*** Data Section Begins ***

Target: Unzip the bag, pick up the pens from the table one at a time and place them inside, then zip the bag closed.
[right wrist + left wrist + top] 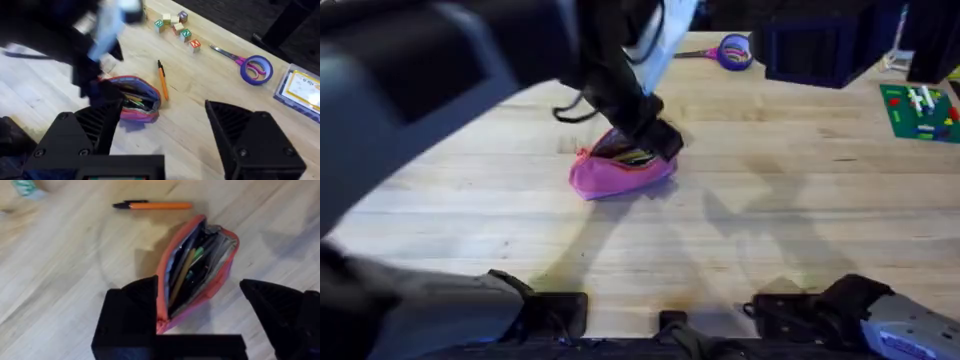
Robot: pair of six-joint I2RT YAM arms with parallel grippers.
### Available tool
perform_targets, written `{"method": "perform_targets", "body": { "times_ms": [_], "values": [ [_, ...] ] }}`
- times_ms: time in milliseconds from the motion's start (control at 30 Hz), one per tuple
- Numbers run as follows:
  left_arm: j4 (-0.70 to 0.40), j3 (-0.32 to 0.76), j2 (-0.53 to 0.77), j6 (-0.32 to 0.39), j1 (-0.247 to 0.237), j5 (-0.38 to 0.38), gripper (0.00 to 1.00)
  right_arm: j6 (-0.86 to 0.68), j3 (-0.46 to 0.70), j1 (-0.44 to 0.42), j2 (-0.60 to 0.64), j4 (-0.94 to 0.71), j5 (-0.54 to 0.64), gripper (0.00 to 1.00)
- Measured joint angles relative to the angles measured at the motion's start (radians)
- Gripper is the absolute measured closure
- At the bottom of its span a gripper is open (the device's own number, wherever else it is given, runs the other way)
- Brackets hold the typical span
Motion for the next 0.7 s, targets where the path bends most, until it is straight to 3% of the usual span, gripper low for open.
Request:
{"method": "perform_targets", "body": {
  "times_ms": [100,433,567,700],
  "values": [
    [0.002,0.009,-0.093,0.0,0.035,0.009,0.003,0.0,0.0,0.0,0.0,0.0,0.008,0.003],
    [-0.004,0.013,-0.323,0.0,0.24,0.022,0.001,0.001,0.003,0.0,0.04,0.012,0.013,0.004],
    [-0.006,0.013,-0.369,0.0,0.291,0.022,0.001,0.001,0.003,0.0,0.103,0.012,0.016,0.003],
    [-0.006,0.014,-0.391,0.0,0.305,0.021,0.001,0.001,0.003,0.0,0.157,-0.008,0.016,0.003]
  ]
}}
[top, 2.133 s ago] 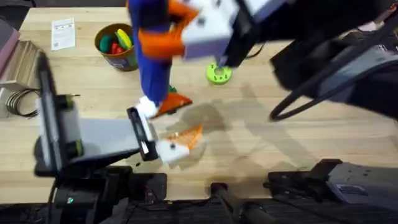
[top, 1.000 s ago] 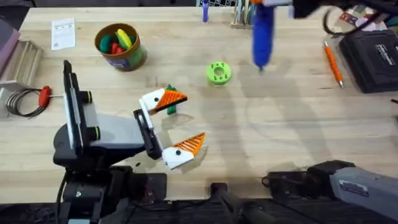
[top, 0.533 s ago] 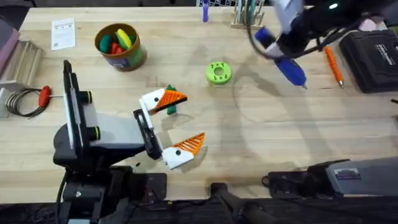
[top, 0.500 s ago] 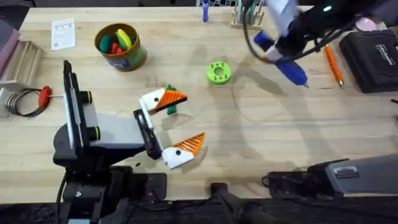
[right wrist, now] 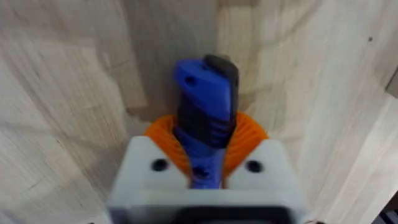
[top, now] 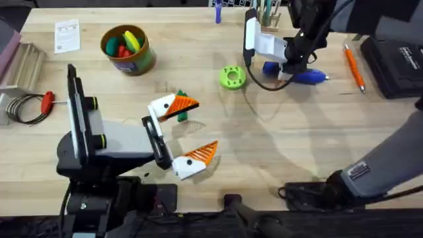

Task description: Pick up the gripper from the table and insert it into the empty holder that is missing its gripper. Then pick up a screw, insert it into the mounting hole, and use the screwdriver to tighten it. Finally, clean up the table by picking up the vegetable and placing it into the bucket.

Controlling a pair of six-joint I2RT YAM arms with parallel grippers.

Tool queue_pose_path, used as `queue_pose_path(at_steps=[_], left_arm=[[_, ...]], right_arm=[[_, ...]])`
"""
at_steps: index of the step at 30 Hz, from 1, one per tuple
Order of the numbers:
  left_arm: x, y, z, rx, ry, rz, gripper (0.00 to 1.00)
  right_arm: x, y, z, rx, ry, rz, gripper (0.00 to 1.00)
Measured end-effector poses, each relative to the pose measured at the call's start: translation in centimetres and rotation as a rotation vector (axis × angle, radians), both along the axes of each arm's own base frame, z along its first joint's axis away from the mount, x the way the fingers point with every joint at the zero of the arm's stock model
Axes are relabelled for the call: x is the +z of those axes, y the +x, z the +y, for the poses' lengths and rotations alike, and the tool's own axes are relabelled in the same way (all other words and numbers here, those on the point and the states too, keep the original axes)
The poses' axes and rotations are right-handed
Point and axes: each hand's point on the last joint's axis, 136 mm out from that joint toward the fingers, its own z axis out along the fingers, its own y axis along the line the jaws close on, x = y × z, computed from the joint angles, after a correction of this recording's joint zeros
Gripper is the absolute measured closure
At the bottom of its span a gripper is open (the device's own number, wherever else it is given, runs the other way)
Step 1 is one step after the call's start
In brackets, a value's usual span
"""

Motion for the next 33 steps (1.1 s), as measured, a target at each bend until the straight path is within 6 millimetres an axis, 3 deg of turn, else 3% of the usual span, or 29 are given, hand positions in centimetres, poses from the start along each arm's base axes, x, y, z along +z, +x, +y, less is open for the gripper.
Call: queue_pose_path(at_steps=[5,6,7,14,16,20,25,33], left_arm=[[0.0,0.0,0.0,0.000,0.000,0.000,0.014],[0.0,0.0,0.0,-0.001,0.000,0.000,0.014],[0.0,0.0,0.0,0.000,0.000,0.000,0.014],[0.0,0.0,0.0,0.000,0.000,0.000,0.013],[0.0,0.0,0.0,-0.001,0.000,0.000,0.014],[0.1,0.3,0.1,0.016,0.000,-0.007,0.015],[0.8,1.6,0.8,0.101,-0.040,0.028,0.015],[1.0,3.2,2.7,0.298,-0.049,0.211,0.015]], right_arm=[[0.5,0.5,-0.1,-0.009,-0.010,-0.024,0.161],[0.6,0.6,0.0,-0.019,-0.008,-0.032,0.058],[0.7,0.8,0.1,-0.039,-0.002,-0.040,0.030],[1.9,1.2,1.2,-0.298,0.117,-0.090,0.019],[3.5,1.2,2.1,-0.358,0.197,-0.114,0.020],[8.5,1.2,4.0,-0.482,0.392,-0.186,0.018],[14.6,0.1,4.8,-0.710,0.612,-0.251,0.017],[19.9,-5.0,4.6,-0.989,0.798,-0.206,0.017]])
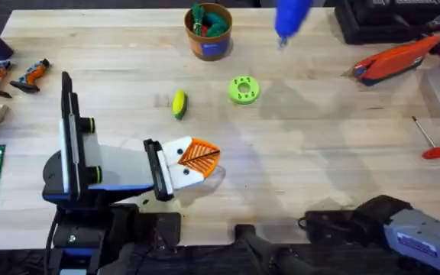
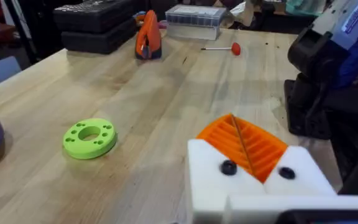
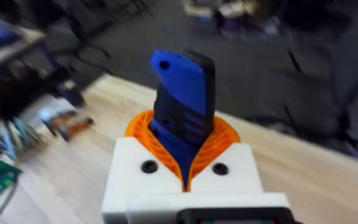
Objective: Pick up the gripper from the table and insert it into the empty holder that is missing its gripper. Then pick up a screw, insert it into the mounting hole, and use the screwdriver to tighten it. Finally, clean up the table by picking up the vegetable and placing it into the bucket.
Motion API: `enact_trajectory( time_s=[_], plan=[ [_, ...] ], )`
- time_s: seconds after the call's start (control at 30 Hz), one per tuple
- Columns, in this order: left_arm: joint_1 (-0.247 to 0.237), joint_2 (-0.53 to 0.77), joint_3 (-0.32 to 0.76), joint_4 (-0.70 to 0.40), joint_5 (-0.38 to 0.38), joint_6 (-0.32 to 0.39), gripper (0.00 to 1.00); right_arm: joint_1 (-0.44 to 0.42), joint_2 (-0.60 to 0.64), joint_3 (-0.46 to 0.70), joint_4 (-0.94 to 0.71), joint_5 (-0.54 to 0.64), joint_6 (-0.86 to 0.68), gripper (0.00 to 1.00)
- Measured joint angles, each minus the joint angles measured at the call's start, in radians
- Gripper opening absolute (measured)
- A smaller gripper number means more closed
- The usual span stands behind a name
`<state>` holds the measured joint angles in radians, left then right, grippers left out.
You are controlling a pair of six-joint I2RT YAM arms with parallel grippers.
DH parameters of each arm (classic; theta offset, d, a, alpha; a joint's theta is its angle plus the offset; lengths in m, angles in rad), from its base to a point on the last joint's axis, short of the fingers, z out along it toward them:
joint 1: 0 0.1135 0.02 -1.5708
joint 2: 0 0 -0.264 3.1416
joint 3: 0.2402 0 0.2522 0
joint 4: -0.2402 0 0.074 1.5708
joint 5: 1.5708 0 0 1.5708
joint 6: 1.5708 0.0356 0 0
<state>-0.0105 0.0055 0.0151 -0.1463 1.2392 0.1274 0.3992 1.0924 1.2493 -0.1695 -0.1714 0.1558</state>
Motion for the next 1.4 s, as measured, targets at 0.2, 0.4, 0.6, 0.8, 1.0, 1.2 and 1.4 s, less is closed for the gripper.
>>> enact_trajectory(
  time_s=[0.2,0.4,0.6,0.8,1.0,1.2,1.4],
  plan=[
    [0.000,0.000,0.000,0.000,0.000,0.000,0.007,0.003,-0.004,-0.170,0.354,-0.101,0.090,0.029],
    [0.000,0.000,0.000,0.000,0.000,0.000,0.007,0.003,0.021,-0.395,0.749,-0.214,0.212,0.029],
    [0.000,0.000,0.000,0.000,0.000,0.000,0.007,0.004,0.060,-0.463,0.973,-0.369,0.307,0.029],
    [0.000,0.000,0.000,0.000,0.000,0.000,0.007,0.041,0.140,-0.463,1.106,-0.487,0.342,0.029],
    [0.000,0.000,0.000,0.000,0.000,0.000,0.007,0.101,0.229,-0.465,1.260,-0.570,0.355,0.029],
    [0.000,0.000,0.000,0.000,0.000,0.000,0.007,0.155,0.262,-0.465,1.346,-0.644,0.358,0.029],
    [0.000,0.000,0.000,0.000,0.000,0.000,0.007,0.218,0.271,-0.465,1.384,-0.666,0.348,0.029]
  ],
)
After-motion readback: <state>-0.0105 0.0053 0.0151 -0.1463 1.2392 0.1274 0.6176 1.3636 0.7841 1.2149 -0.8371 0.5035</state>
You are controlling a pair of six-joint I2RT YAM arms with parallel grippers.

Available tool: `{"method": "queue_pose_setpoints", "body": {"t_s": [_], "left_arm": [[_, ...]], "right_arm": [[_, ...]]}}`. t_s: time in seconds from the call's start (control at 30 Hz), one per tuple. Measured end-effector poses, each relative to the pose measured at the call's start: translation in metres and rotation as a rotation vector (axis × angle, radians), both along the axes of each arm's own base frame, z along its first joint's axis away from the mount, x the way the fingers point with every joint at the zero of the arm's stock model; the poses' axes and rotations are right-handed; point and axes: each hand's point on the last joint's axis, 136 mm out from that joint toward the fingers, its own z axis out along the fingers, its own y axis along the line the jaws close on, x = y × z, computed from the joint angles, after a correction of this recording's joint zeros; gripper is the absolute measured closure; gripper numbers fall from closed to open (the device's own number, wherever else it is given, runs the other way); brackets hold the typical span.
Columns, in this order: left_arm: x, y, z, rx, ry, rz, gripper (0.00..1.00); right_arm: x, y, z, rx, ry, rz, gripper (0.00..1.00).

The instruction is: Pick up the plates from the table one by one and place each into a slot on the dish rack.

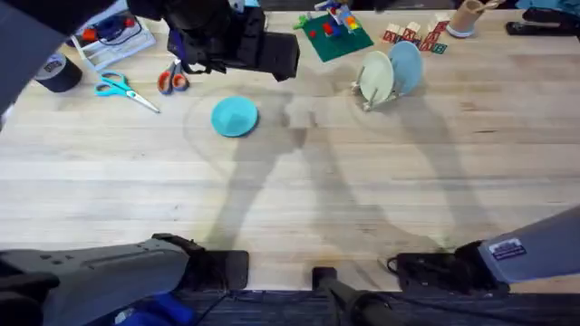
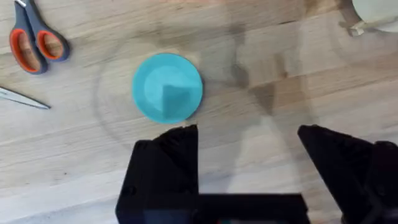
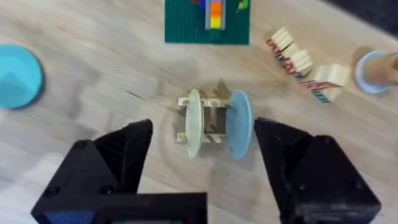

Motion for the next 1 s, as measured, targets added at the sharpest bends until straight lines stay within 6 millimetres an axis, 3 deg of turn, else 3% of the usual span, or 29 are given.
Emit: {"method": "queue_pose_setpoints", "body": {"t_s": [0.1, 0.2, 0.63, 0.8, 1.0], "left_arm": [[0.0, 0.0, 0.0, 0.0, 0.0, 0.0, 0.021], [0.0, 0.0, 0.0, 0.0, 0.0, 0.0, 0.02], [0.0, 0.0, 0.0, 0.0, 0.0, 0.0, 0.02], [0.0, 0.0, 0.0, 0.0, 0.0, 0.0, 0.02], [0.0, 0.0, 0.0, 0.0, 0.0, 0.0, 0.02]], "right_arm": [[-0.009, -0.002, 0.03, 0.01, -0.046, 0.0, 0.006], [-0.02, -0.004, 0.047, 0.014, -0.065, 0.0, 0.006], [-0.054, -0.012, 0.088, 0.033, -0.147, 0.0, 0.005], [-0.07, -0.015, 0.092, 0.03, -0.136, 0.0, 0.005], [-0.074, -0.016, 0.096, 0.033, -0.148, 0.0, 0.005]]}}
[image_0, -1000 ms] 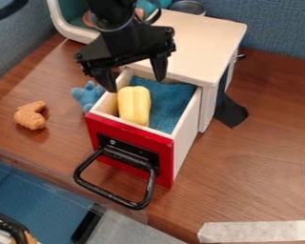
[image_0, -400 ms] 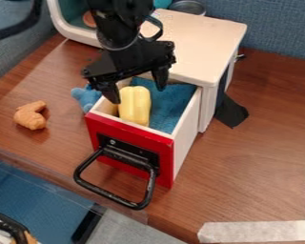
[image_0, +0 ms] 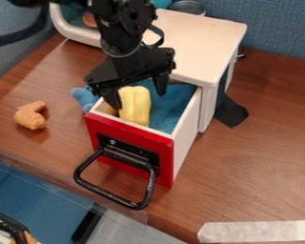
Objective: Move the yellow object inside of the drawer in front of microwave oven
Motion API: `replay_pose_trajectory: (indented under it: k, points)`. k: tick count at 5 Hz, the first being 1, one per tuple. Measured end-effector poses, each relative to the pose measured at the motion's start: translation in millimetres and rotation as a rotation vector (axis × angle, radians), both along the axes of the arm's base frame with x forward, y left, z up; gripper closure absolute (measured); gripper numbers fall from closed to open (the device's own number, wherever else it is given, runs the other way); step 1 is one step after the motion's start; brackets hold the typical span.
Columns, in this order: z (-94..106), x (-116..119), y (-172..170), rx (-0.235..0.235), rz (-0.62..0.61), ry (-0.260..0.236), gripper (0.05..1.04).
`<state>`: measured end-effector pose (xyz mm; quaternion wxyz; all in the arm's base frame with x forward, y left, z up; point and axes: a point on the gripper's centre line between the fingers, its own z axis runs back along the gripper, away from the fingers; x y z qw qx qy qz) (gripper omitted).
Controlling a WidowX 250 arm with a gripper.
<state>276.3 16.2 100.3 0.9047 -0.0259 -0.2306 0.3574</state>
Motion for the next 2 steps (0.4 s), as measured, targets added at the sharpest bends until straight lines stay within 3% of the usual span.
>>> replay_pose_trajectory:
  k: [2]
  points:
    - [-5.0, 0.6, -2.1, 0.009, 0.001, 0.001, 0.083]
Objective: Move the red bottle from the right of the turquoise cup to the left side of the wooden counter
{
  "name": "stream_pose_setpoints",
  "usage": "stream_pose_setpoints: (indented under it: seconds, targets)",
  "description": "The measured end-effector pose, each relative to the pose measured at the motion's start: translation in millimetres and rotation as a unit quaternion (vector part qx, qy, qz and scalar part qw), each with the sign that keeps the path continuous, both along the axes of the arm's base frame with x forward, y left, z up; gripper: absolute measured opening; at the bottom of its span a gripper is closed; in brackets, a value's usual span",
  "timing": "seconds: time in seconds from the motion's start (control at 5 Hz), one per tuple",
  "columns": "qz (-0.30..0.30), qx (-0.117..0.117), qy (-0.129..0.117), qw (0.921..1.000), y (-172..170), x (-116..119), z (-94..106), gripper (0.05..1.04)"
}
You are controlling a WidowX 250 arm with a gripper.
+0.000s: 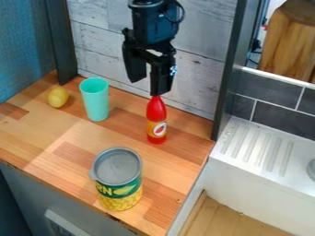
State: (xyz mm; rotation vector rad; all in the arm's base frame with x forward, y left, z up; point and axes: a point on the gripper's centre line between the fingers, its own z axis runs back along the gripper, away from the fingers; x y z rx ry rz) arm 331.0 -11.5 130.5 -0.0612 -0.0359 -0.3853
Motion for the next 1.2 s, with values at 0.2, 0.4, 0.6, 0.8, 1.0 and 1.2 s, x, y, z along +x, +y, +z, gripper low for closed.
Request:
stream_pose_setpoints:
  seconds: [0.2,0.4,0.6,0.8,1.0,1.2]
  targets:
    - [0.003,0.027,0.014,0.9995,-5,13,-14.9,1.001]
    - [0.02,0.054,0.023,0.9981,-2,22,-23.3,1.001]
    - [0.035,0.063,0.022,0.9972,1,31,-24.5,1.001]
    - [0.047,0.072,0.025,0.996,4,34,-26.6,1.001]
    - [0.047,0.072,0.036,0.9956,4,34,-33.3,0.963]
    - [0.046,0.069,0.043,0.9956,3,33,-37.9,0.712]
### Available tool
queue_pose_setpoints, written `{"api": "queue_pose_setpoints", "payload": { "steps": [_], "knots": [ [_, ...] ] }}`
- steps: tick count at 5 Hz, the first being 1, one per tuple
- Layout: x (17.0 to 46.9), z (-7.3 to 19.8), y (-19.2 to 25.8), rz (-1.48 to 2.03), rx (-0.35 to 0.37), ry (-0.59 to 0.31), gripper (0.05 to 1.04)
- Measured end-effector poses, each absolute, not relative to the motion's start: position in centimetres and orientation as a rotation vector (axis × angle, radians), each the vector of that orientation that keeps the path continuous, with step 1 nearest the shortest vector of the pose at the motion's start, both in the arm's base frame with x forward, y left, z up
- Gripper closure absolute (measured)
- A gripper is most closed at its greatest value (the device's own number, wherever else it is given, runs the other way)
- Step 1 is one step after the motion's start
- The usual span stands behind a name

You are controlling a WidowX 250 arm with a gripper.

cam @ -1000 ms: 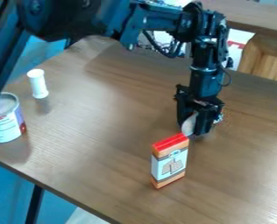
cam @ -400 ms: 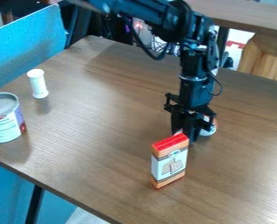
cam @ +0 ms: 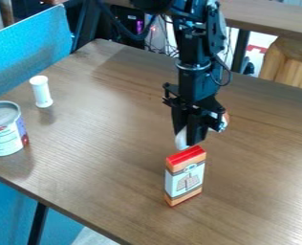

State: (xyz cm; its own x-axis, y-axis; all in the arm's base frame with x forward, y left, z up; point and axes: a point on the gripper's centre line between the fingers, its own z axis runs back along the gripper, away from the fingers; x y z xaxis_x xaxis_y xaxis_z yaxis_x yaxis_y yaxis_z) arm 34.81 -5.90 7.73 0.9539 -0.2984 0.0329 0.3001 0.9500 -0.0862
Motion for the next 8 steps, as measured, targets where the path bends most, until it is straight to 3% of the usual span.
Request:
{"api": "queue_pose_setpoints", "payload": {
  "steps": [2, 4, 6, 8],
  "knots": [
    [34.5, 8.2, 0.3, -0.096, 0.008, 0.043, 0.763],
    [33.7, 8.2, 6.5, 0.035, 0.011, 0.059, 0.763],
    [33.6, 5.2, 10.1, 0.125, 0.02, 0.201, 0.763],
    [34.5, 3.3, 12.3, 0.177, 0.028, 0.25, 0.763]
  ]
}}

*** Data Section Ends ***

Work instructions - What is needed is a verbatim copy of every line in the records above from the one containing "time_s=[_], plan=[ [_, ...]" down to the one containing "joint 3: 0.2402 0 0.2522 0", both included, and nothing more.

Answer for the task -
Motion API: `enact_trajectory( time_s=[_], plan=[ [_, ...] ], )`
- time_s: seconds after the call's start (control at 30 Hz), one per tuple
- Columns, in this order: left_arm: joint_1 (-0.247 to 0.237), joint_2 (-0.53 to 0.77), joint_3 (-0.32 to 0.76), joint_4 (-0.70 to 0.40), joint_5 (-0.38 to 0.38), joint_6 (-0.32 to 0.39), gripper (0.00 to 1.00); right_arm: joint_1 (-0.44 to 0.42), joint_2 (-0.60 to 0.64), joint_3 (-0.46 to 0.70), joint_4 (-0.94 to 0.71), joint_5 (-0.54 to 0.64), joint_6 (-0.86 to 0.68), gripper (0.00 to 1.00)
- Measured joint angles, each minus the joint angles measured at the call's start, in radians
- Gripper opening absolute (measured)
- A smaller gripper number means more closed
- The usual span stands behind a name
`<state>` holds the measured joint angles in radians, left then right, grippers left out.
You are controlling a pair of six-joint I2RT YAM arms with parallel grippers.
DH parameters of each arm (classic; theta offset, d, a, alpha; a joint's theta is its angle plus the offset; lengths in m, angles in rad), from its base to a point on the last joint's axis, short of the fingers, z out along it toward them:
joint 1: 0 0.1135 0.02 -1.5708
joint 2: 0 0 -0.264 3.1416
joint 3: 0.2402 0 0.2522 0

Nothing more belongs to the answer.